Exercise aim. Your task is to write out the lines from the line containing "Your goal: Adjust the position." through the last line of the material, exactly.

Dataset extract: Begin

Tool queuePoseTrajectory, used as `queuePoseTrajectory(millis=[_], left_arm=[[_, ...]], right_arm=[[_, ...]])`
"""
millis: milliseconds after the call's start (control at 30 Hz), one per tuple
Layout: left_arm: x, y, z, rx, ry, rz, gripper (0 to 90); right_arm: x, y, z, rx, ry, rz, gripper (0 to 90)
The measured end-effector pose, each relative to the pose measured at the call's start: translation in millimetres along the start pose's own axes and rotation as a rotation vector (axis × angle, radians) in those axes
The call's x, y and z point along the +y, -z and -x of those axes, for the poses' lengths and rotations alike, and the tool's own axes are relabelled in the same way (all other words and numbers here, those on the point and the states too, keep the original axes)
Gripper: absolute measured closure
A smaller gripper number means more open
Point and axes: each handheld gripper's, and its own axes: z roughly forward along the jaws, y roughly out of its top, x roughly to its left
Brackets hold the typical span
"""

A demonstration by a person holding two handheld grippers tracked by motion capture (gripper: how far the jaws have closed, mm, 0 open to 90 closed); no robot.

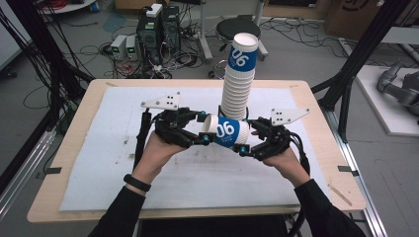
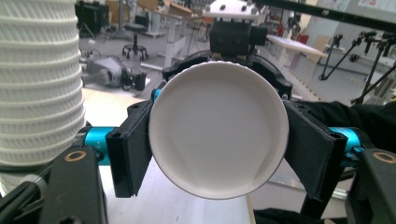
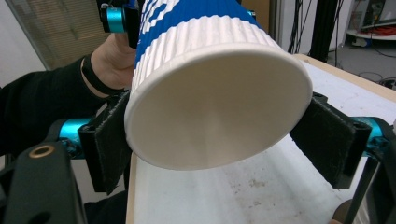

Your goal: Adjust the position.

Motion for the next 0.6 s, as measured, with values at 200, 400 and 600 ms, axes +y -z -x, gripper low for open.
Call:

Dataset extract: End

Result of this task.
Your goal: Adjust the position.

Motion for the next 0.6 s, as measured, with values at 200, 400 and 600 ms, axes +y -z -x, gripper low for open.
Call:

Nothing further is required by the exercise.